Altered Milk Protein Can Deliver HIV Drug To Infants

Researchers report a novel method of altering casein to bind with an antiretroviral drug to improve treatment of infants with HIV/AIDS.
Researchers report a novel method of altering casein to bind
with an antiretroviral drug to improve treatment of infants
with HIV/AIDS. (Image source)
A novel method of altering a protein in milk to bind with an antiretroviral drug promises to greatly improve treatment for infants and young children suffering from HIV/AIDS, according to research recently published in the Journal of Pharmaceutical Research.  
 
That's critical because an estimated 3.4 million children are living with HIV/AIDS, the World Health Organization reports, and nine out of 10 of them live in resource-limited countries in sub-Saharan Africa, where effective antiretroviral treatments still are not widely accessible or available.
 
International medical experts believe less than a third of affected children worldwide receive an antiretroviral drug.  Complicating treatment is that most antiretroviral drugs are not well tolerated by very young children. One of the most commonly prescribed antiretroviral drugs for treating and preventing HIV infection, Ritonavir, has undesirable side effects and important oral-delivery problems. Its physicochemical properties challenge its administration to infants. 
 
To solve that problem, the researchers looked to a group of proteins in cow's milk called caseins. Casein proteins form spherical aggregates called casein micelles, which are responsible, incidentally, for the white color of milk.
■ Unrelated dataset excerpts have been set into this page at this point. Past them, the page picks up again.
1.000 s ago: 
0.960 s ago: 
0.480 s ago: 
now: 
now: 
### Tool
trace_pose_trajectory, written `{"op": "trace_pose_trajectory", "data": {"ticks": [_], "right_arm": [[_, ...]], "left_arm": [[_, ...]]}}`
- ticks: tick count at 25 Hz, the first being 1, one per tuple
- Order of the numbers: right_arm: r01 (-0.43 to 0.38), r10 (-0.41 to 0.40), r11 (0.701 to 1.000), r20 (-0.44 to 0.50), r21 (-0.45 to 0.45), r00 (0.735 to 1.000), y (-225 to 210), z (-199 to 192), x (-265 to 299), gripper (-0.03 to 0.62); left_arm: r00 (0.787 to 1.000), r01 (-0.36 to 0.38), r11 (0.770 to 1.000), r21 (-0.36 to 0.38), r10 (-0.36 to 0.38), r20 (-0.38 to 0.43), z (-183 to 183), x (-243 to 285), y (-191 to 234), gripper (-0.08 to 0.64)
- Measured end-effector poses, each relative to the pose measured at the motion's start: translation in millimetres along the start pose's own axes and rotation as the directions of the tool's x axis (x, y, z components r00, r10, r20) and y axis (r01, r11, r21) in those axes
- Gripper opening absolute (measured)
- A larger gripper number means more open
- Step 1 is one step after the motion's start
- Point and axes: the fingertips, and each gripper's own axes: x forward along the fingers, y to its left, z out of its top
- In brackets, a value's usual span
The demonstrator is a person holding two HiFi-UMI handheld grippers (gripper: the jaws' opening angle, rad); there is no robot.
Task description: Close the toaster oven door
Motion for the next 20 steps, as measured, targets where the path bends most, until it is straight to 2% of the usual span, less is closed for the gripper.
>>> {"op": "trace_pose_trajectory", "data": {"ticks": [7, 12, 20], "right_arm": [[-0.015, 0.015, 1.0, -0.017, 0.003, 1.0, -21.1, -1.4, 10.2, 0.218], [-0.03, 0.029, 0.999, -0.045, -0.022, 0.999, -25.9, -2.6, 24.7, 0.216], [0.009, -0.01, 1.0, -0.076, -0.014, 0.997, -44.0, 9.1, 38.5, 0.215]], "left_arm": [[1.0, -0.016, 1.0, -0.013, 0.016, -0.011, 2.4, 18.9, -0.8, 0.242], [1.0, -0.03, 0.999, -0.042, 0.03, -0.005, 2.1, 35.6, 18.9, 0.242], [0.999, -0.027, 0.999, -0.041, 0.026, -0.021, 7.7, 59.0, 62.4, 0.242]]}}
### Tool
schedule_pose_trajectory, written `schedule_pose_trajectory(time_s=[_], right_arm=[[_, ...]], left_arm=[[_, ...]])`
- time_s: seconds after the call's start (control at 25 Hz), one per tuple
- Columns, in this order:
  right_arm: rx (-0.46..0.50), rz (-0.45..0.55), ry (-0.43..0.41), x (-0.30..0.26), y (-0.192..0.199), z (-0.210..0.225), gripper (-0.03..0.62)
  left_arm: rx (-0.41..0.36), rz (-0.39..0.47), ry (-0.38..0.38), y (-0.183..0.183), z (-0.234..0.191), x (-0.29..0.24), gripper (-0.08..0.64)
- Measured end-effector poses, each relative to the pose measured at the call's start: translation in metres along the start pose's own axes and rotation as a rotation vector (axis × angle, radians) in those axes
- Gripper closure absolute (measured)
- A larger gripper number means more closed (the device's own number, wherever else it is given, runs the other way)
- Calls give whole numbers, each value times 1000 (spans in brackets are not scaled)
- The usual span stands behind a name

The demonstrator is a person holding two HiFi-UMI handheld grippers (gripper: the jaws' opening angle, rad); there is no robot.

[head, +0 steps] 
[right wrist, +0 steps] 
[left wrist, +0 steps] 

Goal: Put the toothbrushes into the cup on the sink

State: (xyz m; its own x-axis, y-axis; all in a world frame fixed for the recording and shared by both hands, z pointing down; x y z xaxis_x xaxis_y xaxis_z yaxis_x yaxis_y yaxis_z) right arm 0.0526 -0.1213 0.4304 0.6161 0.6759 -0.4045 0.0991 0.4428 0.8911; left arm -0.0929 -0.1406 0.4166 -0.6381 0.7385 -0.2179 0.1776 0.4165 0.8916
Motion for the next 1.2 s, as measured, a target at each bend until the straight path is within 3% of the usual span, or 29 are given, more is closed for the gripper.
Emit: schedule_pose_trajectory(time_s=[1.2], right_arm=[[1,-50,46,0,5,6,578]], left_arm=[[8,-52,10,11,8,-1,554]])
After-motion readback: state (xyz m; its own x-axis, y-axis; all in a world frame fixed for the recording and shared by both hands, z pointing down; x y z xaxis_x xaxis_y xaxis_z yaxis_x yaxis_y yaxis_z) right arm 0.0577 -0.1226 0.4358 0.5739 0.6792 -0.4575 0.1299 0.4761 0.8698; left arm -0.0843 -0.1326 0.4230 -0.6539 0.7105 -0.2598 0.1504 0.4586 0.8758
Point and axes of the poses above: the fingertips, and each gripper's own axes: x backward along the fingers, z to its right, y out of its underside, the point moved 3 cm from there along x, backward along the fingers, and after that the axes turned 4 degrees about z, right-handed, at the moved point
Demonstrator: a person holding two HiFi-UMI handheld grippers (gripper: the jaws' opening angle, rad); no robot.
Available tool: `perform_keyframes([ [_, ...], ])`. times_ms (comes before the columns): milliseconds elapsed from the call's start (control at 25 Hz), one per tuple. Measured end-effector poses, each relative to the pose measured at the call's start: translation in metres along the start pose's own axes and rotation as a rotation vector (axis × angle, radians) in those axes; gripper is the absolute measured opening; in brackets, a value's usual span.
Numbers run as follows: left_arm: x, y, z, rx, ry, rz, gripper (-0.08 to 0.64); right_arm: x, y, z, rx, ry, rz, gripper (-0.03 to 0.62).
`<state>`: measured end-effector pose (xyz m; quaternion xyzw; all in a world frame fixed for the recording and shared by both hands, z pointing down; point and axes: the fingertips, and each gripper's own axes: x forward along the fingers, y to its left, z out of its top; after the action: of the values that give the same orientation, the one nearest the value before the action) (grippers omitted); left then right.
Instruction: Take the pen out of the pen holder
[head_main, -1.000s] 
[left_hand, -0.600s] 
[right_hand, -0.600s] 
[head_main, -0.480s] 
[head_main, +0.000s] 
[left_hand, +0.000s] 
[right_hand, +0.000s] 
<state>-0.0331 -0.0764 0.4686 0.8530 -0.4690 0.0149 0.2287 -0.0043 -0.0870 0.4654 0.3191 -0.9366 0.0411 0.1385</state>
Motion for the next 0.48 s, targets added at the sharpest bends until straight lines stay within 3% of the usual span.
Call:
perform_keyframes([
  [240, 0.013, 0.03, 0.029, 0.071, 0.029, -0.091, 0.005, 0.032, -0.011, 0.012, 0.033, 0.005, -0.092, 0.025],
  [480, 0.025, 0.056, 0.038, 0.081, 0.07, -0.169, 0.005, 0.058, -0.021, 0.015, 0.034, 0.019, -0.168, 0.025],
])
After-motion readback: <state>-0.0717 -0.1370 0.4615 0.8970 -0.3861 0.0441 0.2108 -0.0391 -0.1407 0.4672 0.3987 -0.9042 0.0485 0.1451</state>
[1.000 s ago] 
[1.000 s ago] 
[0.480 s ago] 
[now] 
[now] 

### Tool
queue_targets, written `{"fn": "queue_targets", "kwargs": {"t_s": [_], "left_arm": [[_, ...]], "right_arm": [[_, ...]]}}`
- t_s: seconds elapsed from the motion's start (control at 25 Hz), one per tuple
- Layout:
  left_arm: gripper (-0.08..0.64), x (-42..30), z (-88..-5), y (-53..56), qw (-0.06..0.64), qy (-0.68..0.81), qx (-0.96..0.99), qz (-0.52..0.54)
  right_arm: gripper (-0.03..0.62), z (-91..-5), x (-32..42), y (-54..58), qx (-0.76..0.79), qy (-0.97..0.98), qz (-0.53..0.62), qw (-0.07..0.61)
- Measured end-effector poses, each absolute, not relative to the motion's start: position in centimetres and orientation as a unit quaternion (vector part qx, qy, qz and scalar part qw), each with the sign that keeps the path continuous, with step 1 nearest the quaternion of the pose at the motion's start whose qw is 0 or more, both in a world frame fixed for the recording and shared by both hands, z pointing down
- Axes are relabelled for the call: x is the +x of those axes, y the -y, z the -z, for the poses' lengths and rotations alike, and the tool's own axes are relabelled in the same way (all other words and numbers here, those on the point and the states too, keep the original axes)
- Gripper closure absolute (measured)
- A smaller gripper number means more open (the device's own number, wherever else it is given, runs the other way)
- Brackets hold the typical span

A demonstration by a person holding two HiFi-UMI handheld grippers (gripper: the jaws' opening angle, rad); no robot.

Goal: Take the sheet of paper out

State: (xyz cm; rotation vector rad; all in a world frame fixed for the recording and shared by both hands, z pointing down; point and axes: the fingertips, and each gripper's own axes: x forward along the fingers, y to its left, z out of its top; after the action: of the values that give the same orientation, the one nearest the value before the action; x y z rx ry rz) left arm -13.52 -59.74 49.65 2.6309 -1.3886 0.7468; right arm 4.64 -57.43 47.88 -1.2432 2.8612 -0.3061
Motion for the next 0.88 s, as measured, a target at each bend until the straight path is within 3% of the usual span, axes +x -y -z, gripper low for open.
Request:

The casein micelles in mammals' milk are natural delivery systems for amino acids and calcium from mother to young, and the researchers reasoned, might deliver Ritonavir molecules as well. 
 
Significantly, the researchers discovered in their research that subjecting milk to ultrahigh-pressure homogenization enhances the binding properties of the casein micelles. In previous studies, they learned that casein micelles could be bound to triclosan, an antimicrobial used in deodorants, and vitamin D, which is added regularly to skim milk. Normal milk is homogenized at 10 to 15 megapascals, but in this research was homogenized at between 400 and 500 megapascals, disassociating the casein micelles and improving the protein's binding qualities to attach to drug molecules.
 
The researchers are hopeful that this may lead to an application that works against AIDS, but they have not done any clinical trials yet.